A inquietação acompanha-me desde que me lembro. Desconfio que é o que me faz mover. Mas não tenho a certeza, que é coisa que nunca tive a respeito seja do que for. Nunca me descobri tranquilo. Os homens da oficina onde trabalhei, ainda muito jovem, não eram gente tranquila. Brutos e primários, mas, também, frontais e transparentes, era assim que se mostravam. Nada de gente baça e cínica, com medo de dizer o que lhes ia na alma. Não sei se eram inquietos ou simplesmente ingénuos e ignorantes. Na altura, não tinha capacidade para pensar sobre isso. Hoje, com tanto caminho já andado, seria tempo perdido e eu não tenho tempo a perder com tais cogitações.
Mas aprendi algo com eles. Medrei na inquietação, deitei corpo na agitação da vida e vivo no jorro imparável do quotidiano, levado pela força implacável da corrente. Vejo inquietação em todo o lado e isso não me surpreende nem me assusta. É a vida a expressar-se, primitiva, pujante, indiferente a credos, ideologias, filosofias, decretos, leis e ordens executivas. A fraqueza, às vezes, acomete-me. E, por momentos, quando me confronto com a aparente desordem do mundo, sou levado a juntar-me ao coro dos que dizem que as coisas estão cada vez piores e profetizam o fim dos tempos. Mas não é cadeira onde fique muito tempo sentado nem horizonte onde fixe o olhar. Perante o queixume estéril e o estupor paralisante, só vejo uma saída: andar para a frente. Não que tenha qualquer ilusão a respeito de poder mudar o mundo. Sigo em frente, porque andar é viver.
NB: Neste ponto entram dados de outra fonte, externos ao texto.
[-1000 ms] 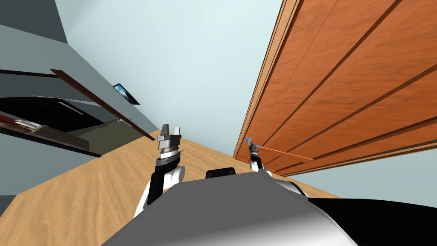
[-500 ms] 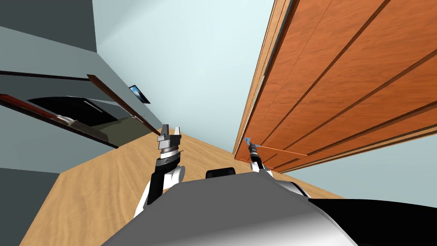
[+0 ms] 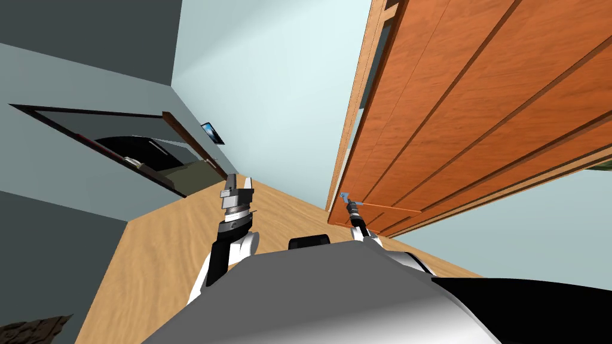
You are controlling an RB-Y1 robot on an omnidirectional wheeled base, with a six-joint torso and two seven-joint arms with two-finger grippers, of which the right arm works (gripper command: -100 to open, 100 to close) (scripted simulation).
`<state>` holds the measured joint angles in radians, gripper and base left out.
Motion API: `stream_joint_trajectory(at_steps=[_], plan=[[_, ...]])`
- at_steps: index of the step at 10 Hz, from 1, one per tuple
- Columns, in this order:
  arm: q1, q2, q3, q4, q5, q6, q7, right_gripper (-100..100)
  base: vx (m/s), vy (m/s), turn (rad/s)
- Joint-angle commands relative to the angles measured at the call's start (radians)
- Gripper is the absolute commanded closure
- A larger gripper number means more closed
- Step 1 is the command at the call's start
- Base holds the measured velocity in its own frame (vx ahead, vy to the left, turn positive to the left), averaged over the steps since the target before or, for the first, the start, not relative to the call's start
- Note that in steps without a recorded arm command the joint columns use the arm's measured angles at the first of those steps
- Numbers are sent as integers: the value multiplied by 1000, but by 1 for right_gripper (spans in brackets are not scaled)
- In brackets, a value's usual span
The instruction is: Pull the door open
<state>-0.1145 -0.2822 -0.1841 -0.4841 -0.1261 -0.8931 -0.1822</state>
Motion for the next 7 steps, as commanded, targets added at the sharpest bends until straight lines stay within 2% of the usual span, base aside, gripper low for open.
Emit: stream_joint_trajectory(at_steps=[1, 7], plan=[[6, -8, 14, -3, 9, -8, -16, 100, -154, -12, 101], [31, -42, 77, -16, 51, -42, -87, 100, -237, -38, 102]])
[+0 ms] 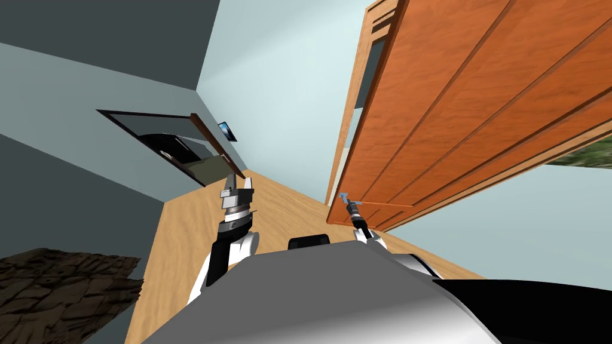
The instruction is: Pull the door open
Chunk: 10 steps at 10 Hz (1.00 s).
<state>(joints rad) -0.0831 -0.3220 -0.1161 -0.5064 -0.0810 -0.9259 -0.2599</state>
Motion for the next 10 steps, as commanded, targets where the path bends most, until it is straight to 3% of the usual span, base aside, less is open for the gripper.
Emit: stream_joint_trajectory(at_steps=[1, 2, 6, 10], plan=[[3, -7, 18, 5, 12, -14, -20, 100, -289, -63, 101], [-3, -5, 11, 10, 7, -10, -12, 100, -132, -23, 29], [24, -33, 69, 4, 47, -56, -72, 100, -237, -62, 95], [40, -53, 102, -2, 71, -84, -109, 100, -184, -44, 59]])
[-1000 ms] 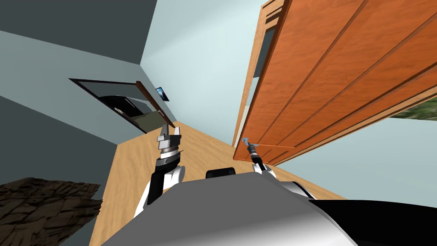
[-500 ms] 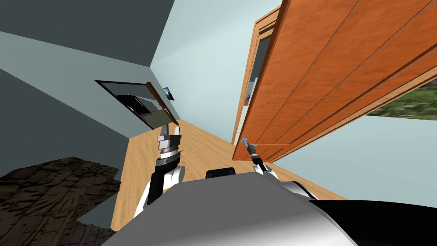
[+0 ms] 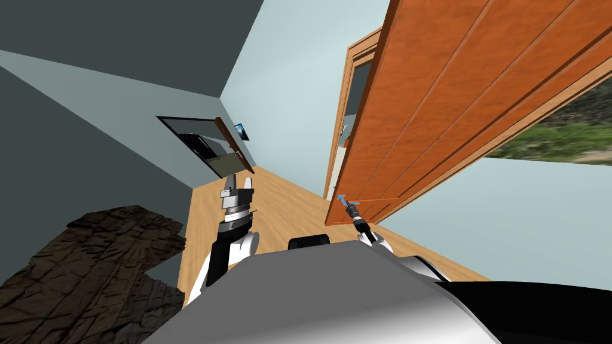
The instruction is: Pull the door open
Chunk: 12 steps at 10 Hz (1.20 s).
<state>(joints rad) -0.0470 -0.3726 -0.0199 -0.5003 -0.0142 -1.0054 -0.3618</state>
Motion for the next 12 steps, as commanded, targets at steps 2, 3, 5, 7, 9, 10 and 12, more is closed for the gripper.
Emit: stream_joint_trajectory(at_steps=[2, 3, 5, 7, 9, 10, 12], plan=[[12, -3, 7, -21, 5, 1, -8, 100, -136, -52, 38], [35, -18, 19, -18, 14, -32, -28, 100, -163, -53, 214], [46, -27, 24, -15, 18, -50, -38, 100, -162, -40, 101], [70, -45, 35, -10, 26, -90, -59, 100, -207, -70, 153], [70, -45, 35, -10, 26, -90, -59, 100, -89, -27, 8], [92, -63, 46, -4, 34, -128, -80, 100, -108, -68, 192], [96, -67, 48, -3, 36, -136, -84, 100, -126, -55, 91]])
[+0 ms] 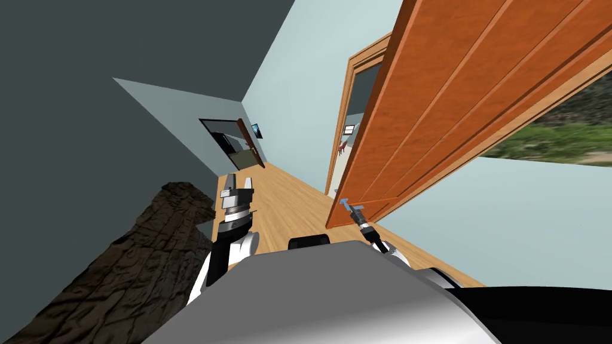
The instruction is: Pull the door open
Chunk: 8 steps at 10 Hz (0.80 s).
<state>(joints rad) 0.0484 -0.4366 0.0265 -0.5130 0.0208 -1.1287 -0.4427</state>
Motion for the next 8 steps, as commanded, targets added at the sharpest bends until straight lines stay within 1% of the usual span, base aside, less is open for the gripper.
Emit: stream_joint_trajectory(at_steps=[1, 2, 3, 4, 7, 8], plan=[[11, -11, 6, 12, 5, -30, -12, 100, -149, -62, 93], [13, -6, 3, -9, 2, -9, -7, 100, -73, -33, 29], [24, -11, 6, -1, 5, -29, -13, 100, -136, -61, 176], [26, -12, 6, 2, 5, -34, -14, 100, -198, -75, 188], [42, -23, 8, 20, 6, -72, -23, 100, -182, -74, 163], [47, -26, 8, 26, 7, -86, -26, 100, -222, -96, 230]])
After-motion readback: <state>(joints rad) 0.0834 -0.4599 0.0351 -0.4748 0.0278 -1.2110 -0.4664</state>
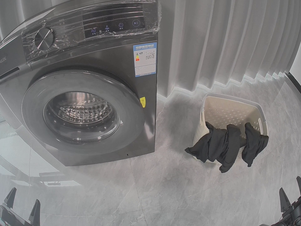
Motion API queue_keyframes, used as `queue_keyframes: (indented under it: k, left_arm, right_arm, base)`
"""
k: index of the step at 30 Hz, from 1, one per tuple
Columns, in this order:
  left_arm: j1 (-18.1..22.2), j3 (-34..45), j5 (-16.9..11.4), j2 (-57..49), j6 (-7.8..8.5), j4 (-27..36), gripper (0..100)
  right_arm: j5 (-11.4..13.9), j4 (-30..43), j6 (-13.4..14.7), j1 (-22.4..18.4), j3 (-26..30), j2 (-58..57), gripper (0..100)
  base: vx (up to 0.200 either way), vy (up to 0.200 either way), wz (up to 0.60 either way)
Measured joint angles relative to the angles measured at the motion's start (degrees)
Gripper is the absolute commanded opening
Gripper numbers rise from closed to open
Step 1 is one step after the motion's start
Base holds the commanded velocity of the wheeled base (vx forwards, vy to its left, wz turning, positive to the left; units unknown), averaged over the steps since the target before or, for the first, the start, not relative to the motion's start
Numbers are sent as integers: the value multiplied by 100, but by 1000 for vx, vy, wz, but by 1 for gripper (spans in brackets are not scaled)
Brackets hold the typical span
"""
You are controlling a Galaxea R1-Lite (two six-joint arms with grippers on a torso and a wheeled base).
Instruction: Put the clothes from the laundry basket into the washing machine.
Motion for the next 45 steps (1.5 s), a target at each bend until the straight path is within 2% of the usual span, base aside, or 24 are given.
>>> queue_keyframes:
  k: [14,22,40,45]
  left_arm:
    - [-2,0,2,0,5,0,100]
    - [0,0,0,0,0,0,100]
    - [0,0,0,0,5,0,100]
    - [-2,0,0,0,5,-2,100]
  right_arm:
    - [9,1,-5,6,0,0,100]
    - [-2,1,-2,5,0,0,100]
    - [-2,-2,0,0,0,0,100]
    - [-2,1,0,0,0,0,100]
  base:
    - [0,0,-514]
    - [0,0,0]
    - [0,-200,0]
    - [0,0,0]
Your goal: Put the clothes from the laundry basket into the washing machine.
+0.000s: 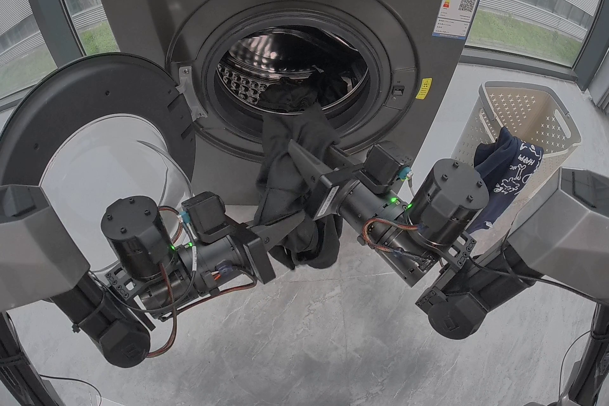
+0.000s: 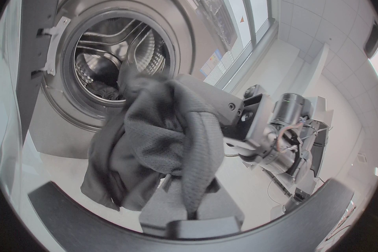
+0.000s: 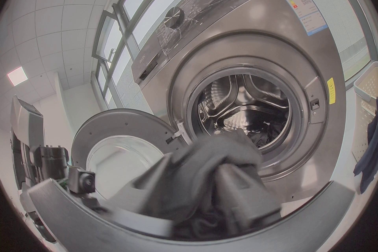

É a respiração do mundo e a forma instintiva como reagimos a ela que me desperta a curiosidade. Nada de singular vejo no pavor com que encaramos o pulsar e a turbulência da vida. Estranho seria se não nos espantássemos com a força bruta da natureza e não temêssemos a sua imprevisibilidade. A inquietação espreita no temor e reina no desconhecido. Temer é uma forma de sobreviver. Inquietamo-nos no susto do mundo para provar que existimos, espantando os fantasmas da nossa finitude. A inquietação faz-nos sair de nós próprios, sermos um outro num corpo em desequilíbrio que suspende o tempo. E é nesse tempo suspenso, inquietos até à medula, que tudo parece possível, que abrimos a porta à fábrica dos milagres: fui eu que fiz isto?
A inquietação acompanha-me desde que me lembro. Não me espanta nem me assusta. Medo, medo, só o de ficar a ver o mundo sentado no sofá da sala, dedilhando, alheado e inerme, o comando da televisão.